**PROBLEM:**
Say how many lines in the records contain the string "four". Nothing but the number should be given.

Records from a data collection:
------------------------------
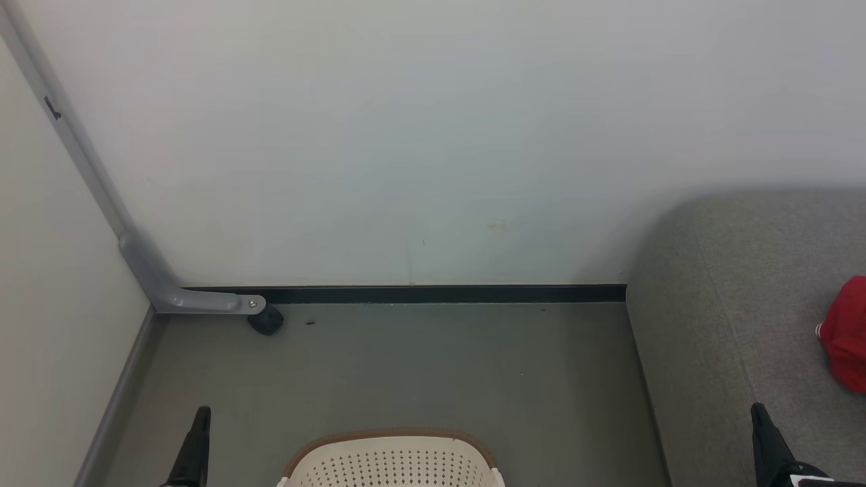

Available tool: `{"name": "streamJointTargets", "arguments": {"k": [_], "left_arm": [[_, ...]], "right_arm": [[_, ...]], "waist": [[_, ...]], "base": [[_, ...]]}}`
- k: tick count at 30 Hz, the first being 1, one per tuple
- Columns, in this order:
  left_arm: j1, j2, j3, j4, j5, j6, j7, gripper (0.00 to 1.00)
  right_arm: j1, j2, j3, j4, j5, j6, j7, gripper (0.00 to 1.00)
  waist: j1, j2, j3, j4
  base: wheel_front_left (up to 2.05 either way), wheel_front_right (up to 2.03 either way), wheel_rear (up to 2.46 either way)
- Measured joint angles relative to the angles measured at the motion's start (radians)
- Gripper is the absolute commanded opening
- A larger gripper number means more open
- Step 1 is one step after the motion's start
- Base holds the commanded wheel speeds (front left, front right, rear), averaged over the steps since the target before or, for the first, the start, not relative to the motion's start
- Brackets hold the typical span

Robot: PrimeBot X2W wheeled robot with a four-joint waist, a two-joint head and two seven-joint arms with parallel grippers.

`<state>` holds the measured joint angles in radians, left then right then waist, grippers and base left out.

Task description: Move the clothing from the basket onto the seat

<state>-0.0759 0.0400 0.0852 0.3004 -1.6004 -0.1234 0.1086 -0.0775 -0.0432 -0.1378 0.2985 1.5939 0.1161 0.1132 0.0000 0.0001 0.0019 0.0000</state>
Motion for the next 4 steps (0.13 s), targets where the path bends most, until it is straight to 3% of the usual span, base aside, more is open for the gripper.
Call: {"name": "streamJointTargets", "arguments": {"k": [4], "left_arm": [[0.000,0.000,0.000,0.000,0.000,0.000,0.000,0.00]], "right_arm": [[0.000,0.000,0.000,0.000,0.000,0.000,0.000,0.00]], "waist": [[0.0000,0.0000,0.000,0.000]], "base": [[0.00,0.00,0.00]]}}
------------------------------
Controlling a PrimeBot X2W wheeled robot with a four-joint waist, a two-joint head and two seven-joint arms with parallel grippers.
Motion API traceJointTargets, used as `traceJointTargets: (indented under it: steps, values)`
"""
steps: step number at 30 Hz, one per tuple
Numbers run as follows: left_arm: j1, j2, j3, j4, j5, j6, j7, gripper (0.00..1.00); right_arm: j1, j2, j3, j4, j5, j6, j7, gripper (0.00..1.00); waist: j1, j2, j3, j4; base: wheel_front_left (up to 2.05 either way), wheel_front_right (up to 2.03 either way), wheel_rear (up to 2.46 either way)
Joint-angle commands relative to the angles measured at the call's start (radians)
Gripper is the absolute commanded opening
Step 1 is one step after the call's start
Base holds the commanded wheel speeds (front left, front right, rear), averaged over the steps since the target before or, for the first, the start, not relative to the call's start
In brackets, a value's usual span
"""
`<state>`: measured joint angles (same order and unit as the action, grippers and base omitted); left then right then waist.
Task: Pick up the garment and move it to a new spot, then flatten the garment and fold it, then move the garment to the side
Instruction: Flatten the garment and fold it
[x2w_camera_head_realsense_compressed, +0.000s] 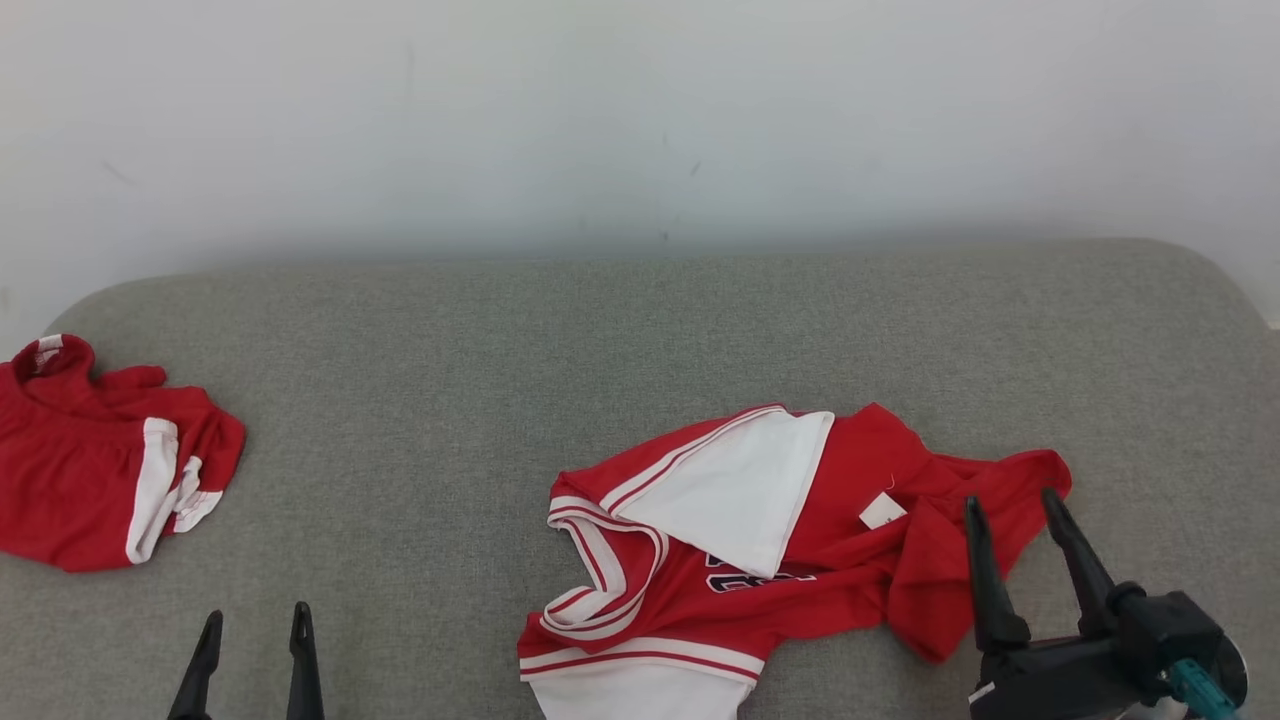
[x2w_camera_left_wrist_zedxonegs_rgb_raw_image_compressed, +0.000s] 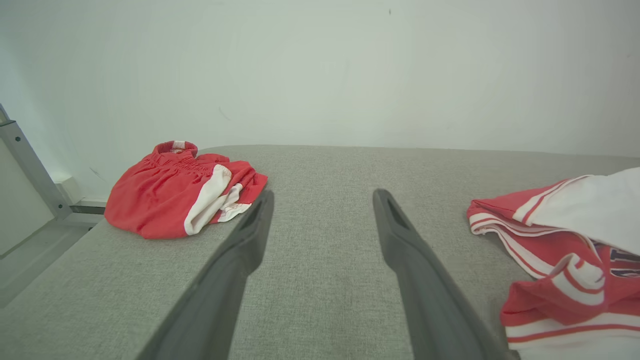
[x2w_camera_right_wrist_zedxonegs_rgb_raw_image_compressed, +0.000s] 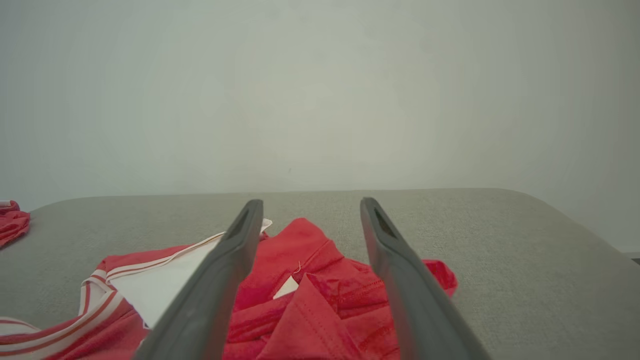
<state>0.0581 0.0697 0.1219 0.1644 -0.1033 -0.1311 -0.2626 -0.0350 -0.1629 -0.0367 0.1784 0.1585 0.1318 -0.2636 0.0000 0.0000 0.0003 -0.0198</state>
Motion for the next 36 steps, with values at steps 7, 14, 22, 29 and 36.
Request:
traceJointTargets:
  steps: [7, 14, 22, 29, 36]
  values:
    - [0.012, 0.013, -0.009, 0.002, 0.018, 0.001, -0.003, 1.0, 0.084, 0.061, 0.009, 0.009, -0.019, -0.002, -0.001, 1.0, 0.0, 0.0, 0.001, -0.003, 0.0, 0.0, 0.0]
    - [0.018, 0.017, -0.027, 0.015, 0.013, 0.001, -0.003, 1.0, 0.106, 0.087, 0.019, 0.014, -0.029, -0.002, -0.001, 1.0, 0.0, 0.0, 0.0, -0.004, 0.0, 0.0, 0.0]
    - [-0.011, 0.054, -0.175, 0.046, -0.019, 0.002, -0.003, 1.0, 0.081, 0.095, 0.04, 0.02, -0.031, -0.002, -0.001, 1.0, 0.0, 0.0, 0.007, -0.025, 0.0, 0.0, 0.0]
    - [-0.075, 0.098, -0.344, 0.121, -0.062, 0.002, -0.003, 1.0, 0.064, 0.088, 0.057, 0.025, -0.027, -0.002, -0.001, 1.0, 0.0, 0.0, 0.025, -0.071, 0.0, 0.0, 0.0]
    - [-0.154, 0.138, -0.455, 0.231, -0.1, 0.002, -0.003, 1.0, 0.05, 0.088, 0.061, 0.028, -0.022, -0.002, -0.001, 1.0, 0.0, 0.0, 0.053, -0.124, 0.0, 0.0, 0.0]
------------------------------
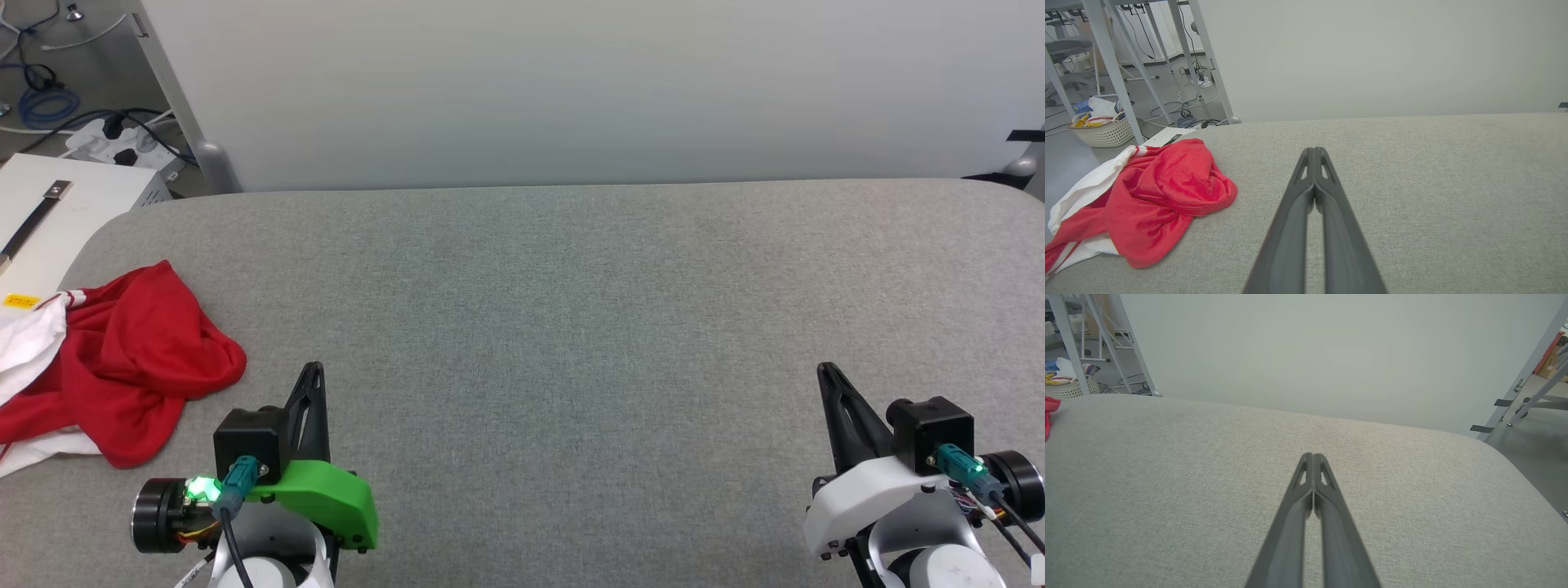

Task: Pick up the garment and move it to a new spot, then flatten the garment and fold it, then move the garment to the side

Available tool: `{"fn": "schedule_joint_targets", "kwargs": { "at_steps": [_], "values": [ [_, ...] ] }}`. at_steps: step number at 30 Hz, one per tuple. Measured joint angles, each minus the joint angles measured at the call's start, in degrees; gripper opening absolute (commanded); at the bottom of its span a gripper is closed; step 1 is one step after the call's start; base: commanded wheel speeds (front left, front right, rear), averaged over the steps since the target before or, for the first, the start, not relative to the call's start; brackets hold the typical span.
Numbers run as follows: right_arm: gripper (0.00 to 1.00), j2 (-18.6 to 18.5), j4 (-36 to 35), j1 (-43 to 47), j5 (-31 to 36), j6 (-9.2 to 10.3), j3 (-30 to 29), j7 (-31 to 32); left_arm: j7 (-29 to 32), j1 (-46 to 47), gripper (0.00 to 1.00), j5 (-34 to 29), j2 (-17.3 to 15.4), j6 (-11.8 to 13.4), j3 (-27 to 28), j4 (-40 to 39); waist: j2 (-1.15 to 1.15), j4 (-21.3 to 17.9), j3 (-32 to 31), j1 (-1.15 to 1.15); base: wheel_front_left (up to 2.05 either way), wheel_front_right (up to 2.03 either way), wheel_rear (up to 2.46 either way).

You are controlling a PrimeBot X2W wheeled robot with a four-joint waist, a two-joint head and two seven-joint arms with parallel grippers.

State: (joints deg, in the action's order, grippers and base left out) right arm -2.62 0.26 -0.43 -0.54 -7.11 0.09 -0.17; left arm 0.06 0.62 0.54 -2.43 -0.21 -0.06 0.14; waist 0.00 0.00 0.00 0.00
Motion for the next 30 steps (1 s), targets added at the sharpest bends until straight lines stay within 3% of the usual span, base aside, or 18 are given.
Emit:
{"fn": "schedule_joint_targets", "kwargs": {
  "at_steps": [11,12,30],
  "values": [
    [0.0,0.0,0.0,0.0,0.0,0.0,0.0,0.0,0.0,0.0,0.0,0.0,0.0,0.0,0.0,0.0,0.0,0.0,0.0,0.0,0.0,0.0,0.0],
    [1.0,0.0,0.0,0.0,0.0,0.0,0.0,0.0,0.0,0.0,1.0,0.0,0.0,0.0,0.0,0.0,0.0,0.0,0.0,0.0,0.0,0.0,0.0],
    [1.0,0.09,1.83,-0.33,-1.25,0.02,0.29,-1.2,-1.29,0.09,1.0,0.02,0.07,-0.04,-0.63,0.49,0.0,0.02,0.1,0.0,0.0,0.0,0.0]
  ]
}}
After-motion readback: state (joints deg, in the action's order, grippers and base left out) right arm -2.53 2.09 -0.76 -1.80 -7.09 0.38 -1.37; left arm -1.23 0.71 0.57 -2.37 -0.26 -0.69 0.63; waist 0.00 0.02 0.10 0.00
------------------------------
**WRITTEN ANSWER:**
3